WHERE THE CUTS ARE
On Sept. 12, 60 business leaders, along with former lawmakers, budget directors, and Treasury officials, urged the congressional supercommittee to “go big” by adding trillions more to its deficit-reduction target of $1.2 trillion. It’s a laudable goal—and with elections only 14 months off, increasingly unrealistic. Instead of aiming for the sun, the supercommittee should settle for a planet, even a moon.
Many good ideas live on common ground. The Committee for a Responsible Federal Budget, part of the New America Foundation, an independent, nonpartisan policy institute, recently outlined 40-plus proposals from House Republicans and various bipartisan panels, including the deficit commission led by Alan Simpson and Erskine Bowles. It also listed ideas very nearly agreed on (until a last-minute blowup) during this summer’s debt-limit negotiations.
One such proposal involves what economists call a “chained consumer price index.” The current CPI measures inflation in a fixed basket of household goods but doesn’t account for the substitutions consumers make when, for example, the cost of a steak increases but chicken legs do not. By accounting for such shopping decisions, the chained CPI would lower cost-of-living adjustments to government programs, including Social Security. The 10-year savings: $232 billion.
Several overlapping proposals would reduce Medicare costs. One would save $125 billion over a decade by gradually increasing the age when Medicare benefits begin, to 67 from 65. Another would shave off some $75 billion by discouraging overuse of the health system. (This would be done by increasing Medicare cost-sharing with a $550 deductible and a 20 percent co-payment, balanced by a cap on out-of-pocket costs beyond $7,500.) To prevent dilution of such cost-sharing incentives by Medigap plans—the private insurance policies that cover much of what Medicare doesn’t—first-dollar coverage could be barred at the same time, for a $53 billion savings. A final Medicare proposal would means-test Medicare to increase premiums for high earners, trimming $38 billion.

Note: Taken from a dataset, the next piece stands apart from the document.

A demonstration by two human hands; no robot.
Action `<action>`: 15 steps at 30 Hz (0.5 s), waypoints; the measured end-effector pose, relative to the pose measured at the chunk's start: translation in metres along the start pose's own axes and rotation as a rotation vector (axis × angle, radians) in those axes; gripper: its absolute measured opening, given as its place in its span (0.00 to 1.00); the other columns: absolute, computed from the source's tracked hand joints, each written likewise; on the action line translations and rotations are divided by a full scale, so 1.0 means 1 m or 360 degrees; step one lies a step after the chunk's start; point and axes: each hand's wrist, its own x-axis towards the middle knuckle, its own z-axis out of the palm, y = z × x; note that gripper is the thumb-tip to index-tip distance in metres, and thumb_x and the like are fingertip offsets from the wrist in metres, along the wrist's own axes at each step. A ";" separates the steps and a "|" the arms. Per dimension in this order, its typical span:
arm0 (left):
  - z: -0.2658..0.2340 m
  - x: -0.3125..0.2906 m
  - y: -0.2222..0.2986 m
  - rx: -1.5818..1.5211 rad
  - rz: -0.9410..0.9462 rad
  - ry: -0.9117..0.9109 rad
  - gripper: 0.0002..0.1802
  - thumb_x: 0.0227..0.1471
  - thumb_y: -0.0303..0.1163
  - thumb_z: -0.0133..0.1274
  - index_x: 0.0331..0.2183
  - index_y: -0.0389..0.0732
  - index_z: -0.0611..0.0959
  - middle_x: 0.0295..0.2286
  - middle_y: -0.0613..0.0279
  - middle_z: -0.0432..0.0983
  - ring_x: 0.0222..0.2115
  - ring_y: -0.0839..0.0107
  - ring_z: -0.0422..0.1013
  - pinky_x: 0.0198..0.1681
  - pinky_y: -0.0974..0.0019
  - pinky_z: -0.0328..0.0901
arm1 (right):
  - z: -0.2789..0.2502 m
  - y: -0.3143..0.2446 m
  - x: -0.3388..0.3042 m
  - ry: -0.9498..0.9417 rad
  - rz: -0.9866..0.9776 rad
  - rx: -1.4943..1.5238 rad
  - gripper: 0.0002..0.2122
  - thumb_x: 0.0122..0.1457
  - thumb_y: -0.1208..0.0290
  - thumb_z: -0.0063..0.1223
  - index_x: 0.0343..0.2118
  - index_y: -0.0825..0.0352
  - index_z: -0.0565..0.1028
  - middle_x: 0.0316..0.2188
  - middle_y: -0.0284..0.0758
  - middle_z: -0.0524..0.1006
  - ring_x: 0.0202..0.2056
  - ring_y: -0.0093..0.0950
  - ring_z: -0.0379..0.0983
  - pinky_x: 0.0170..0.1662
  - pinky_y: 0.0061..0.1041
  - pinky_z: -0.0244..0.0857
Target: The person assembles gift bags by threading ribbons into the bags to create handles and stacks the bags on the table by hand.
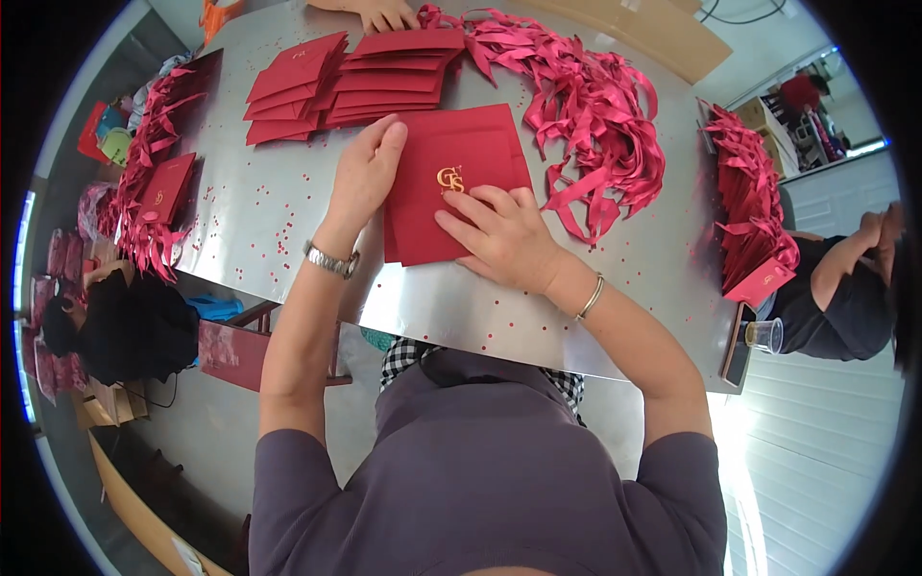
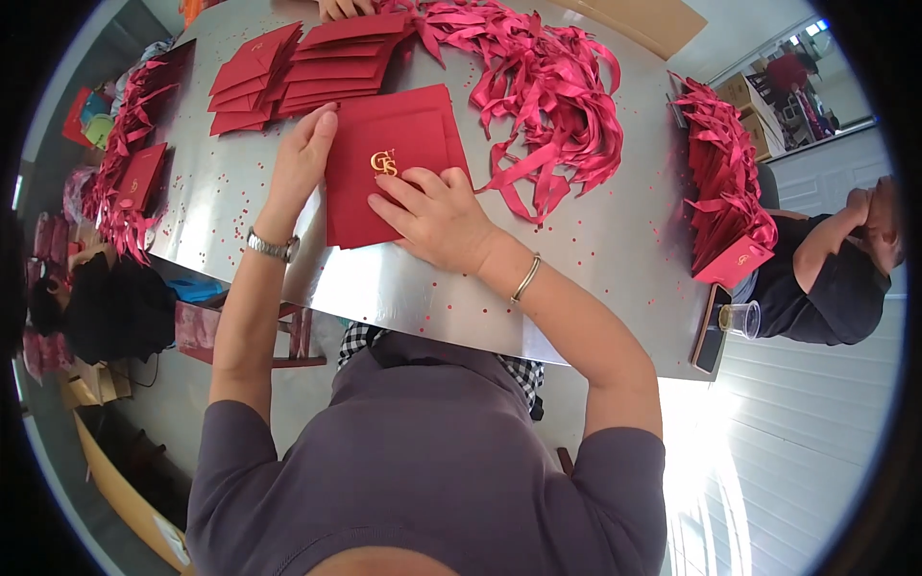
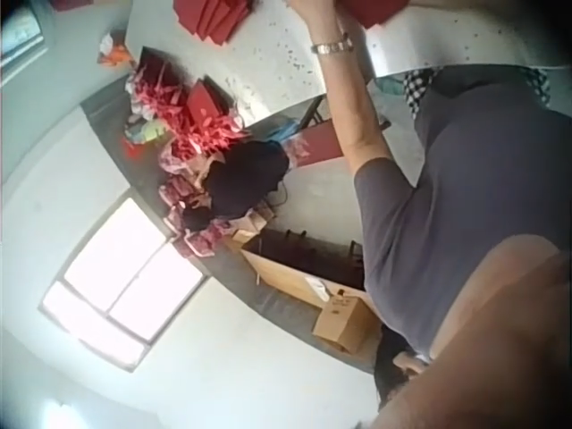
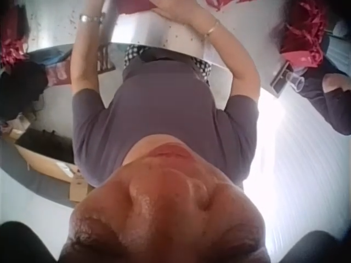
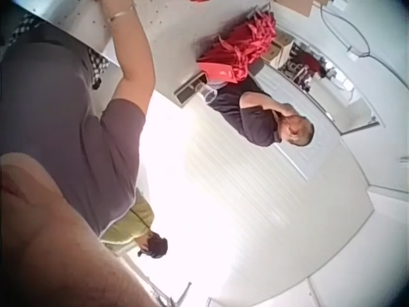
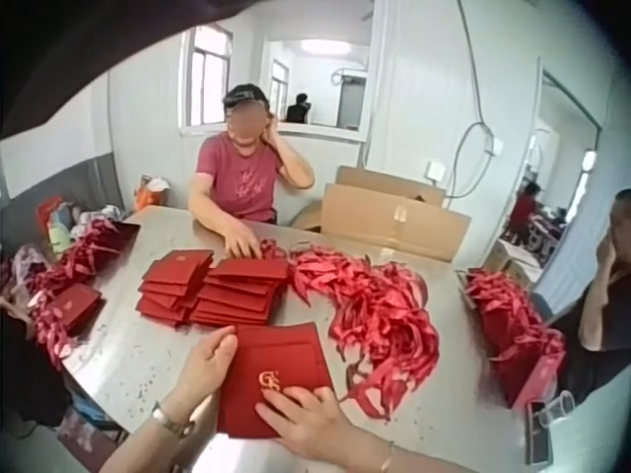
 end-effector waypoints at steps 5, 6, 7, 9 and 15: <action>0.004 -0.041 0.012 0.0180 0.0110 0.0011 0.26 0.48 0.30 0.59 0.49 0.35 0.75 0.53 0.43 0.65 0.48 0.53 0.68 0.52 0.63 0.63 | -0.023 -0.032 -0.018 -0.0201 0.0088 0.0114 0.32 0.35 0.57 0.67 0.49 0.59 0.74 0.53 0.33 0.70 0.50 0.32 0.63 0.44 0.35 0.55; 0.007 -0.051 0.009 0.0367 0.0270 0.0026 0.26 0.47 0.30 0.60 0.49 0.36 0.75 0.53 0.42 0.64 0.50 0.51 0.66 0.54 0.61 0.62 | -0.028 -0.043 -0.029 -0.0240 0.0132 0.0196 0.32 0.35 0.57 0.67 0.48 0.59 0.74 0.54 0.33 0.69 0.50 0.32 0.63 0.44 0.35 0.55; 0.010 -0.062 0.005 0.0549 0.0433 0.0039 0.26 0.47 0.29 0.60 0.50 0.37 0.75 0.54 0.41 0.63 0.52 0.49 0.64 0.55 0.58 0.60 | -0.032 -0.052 -0.040 -0.0279 0.0179 0.0278 0.32 0.35 0.57 0.67 0.48 0.59 0.75 0.54 0.33 0.69 0.50 0.32 0.63 0.44 0.35 0.55; 0.015 -0.086 0.017 0.0556 0.0408 -0.0012 0.27 0.46 0.29 0.60 0.50 0.37 0.75 0.56 0.39 0.60 0.55 0.44 0.59 0.58 0.54 0.57 | -0.036 -0.058 -0.056 -0.0270 0.0208 0.0279 0.29 0.39 0.55 0.64 0.48 0.59 0.74 0.56 0.34 0.69 0.51 0.31 0.63 0.45 0.35 0.55; 0.021 -0.102 0.034 0.0983 0.0704 0.0113 0.28 0.46 0.31 0.61 0.51 0.37 0.75 0.55 0.44 0.61 0.57 0.45 0.57 0.58 0.50 0.53 | -0.061 -0.038 -0.073 -0.0003 0.0297 0.0217 0.22 0.47 0.64 0.62 0.47 0.60 0.75 0.54 0.36 0.71 0.50 0.32 0.68 0.46 0.35 0.58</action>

There are similar ideas for Medicaid. For starters, states could be given more flexibility to use managed care. The government could also stop paying matching funds for state taxes paid by health-care providers—a gimmick many states use to inflate federal payments. Taken together, these reforms equal about $110 billion in savings.
Prominent members of both parties have voiced agreement on reducing farm subsidies, such as lowering direct payments to farmers and overhauling the crop insurance program, to cut $28 billion. Similarly, there appears to be bipartisan resolve to increase pension contributions by federal employees. The U.S. could save about $47 billion by raising worker contributions and basing the benefit formula on the highest five years of earnings instead of the highest three years. In 2009, President Barack Obama opened the door to overhauling the medical-malpractice system, a high priority for many Republicans who think the legal system is skewed toward plaintiffs. By deducting workers’ compensation and insurance payments from jury awards, allowing safe havens for providers who follow best practices, and capping noneconomic damages, the U.S. could save about $62 billion.
There’s little overlap between the parties when it comes to Obama’s job-creation proposal, with one big exception—the payroll-tax cut for employers. House GOP leaders have spoken approvingly of the cut, to 3.1 percent from 6.2 percent, in the employer portion of payroll taxes, as well as the small-business tax break for those creating jobs or increasing wages. This tax break would cost $65 billion.
Add it up, and the 10-year savings comes to $705 billion. Not exactly a $4 trillion grand bargain, but more than halfway to the mandatory $1.2 trillion target the supercommittee must hit to avoid triggering automatic cuts. In a sclerotic era, that more than qualifies as progress.
WHAT THE ECB CAN DO
If the summer showed us anything, it was this: Europe’s leaders are unwilling, unprepared, or unable to take the necessary measures to solve the Continent’s financial crisis. Ultimately, Europe should create a centralized authority—like the U.S. Treasury—with the power to collect taxes, issue debt, and provide temporary support to countries that run into economic trouble. Such an authority could replace the euro zone’s panoply of government obligations with jointly backed euro bonds, creating a market large and liquid enough to rival the one occupied by U.S. Treasury bonds. The bonds’ sound backing would provide markets with assurance that any debt-reduction deal for Greece and other governments would be final, allowing banks to draw a line under their own losses, recapitalize, and move on.
Unfortunately, the signals from Europe’s markets have yet to generate the political will needed for what amounts to a deepening of the European Union.
In the short term, somebody other than German Chancellor Angela Merkel and French President Nicolas Sarkozy will have to take on the task of avoiding disaster. The only candidate is European Central Bank President Jean-Claude Trichet, who has access to an almost unlimited resource: the power to print euros.
In its simplest form, ECB intervention would entail the central bank buying Greek and other euro-area government bonds at an artificially high price, leaving the central bank to suffer losses if and when some of the debts are written off.
ECB intervention would not substitute for a real fix to the euro area’s flaws. Europe is reaching a point, though, where aggressive ECB action could be the lesser of all possible evils.